Every night after dinner the camp hosted an entertainment event. The first night we enjoyed the Halloween movie “Bewitched.” The second night a professional juggler performed and the children absolutely adored his crazy stunts. They especially loved when he juggled knives while standing on a yoga ball. Following the juggler’s performance, the camp hosted a talent show. The campers and volunteers were given the opportunity to do whatever they wanted on stage. One little girl asked Nicole, Morgan, and I to perform in the talent show with her. We performed as back up dancers for the little girl as she sang “Bad Blood” by Taylor Swift. This is something I never thought I would do, but I loved that I left my comfort zone. The last night was the camp’s Halloween night. All the campers and volunteers dressed up in costumes for Halloween; our group dressed up as M&Ms. The volunteers handed out various prizes and candies as the campers came around and trick or treated.

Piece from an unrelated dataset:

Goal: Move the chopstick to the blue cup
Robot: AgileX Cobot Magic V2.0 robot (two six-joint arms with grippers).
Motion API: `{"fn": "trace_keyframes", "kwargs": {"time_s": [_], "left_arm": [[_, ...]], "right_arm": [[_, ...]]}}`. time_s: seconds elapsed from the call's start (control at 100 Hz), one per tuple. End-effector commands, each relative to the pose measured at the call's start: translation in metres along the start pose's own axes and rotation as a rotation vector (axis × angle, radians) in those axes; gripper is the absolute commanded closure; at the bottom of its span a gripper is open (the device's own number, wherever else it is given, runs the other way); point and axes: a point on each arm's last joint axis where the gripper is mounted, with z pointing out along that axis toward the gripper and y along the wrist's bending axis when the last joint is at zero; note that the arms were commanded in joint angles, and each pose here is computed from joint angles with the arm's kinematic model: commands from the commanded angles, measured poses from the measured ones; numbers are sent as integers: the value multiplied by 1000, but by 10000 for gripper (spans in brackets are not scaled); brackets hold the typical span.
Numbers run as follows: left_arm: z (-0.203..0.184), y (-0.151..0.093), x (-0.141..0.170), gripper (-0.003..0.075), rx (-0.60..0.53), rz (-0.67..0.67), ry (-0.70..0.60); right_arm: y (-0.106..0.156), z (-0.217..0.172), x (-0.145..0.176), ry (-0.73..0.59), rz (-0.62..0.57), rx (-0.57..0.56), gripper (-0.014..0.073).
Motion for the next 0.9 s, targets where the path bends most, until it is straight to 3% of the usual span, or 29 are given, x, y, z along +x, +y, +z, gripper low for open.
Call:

Our job: spread the goodness

I am grateful to have been able to volunteer and attend this weekend with Sister Lena, Sister Eleanor, and my fellow students. I believe that all of us have grown from this experience. The one word I would use to describe my Camp Sunshine experience would be amazing. This camp truly exemplifies the word, it is because of the genuine happiness that radiated throughout the camp. Everywhere I went, every room I entered, and in every activity I participated in, I felt the positivity. The degree of positivity I felt at Camp Sunshine is something that cannot be recreated. I can confirm Maria’s statement that Camp Sunshine is truly the “Happiest Place on Earth.” After seeing the abundance of love in these families, even in spite of the circumstances and situations they face, the feeling of joy and gratitude that the families have for this camp is remarkable. I cannot wait to go back and feel the camp’s positivity again. I know that everyone takes some of the positivity with them when he or she goes home, and it is our job as people who experienced Camp Sunshine to spread the goodness it offers.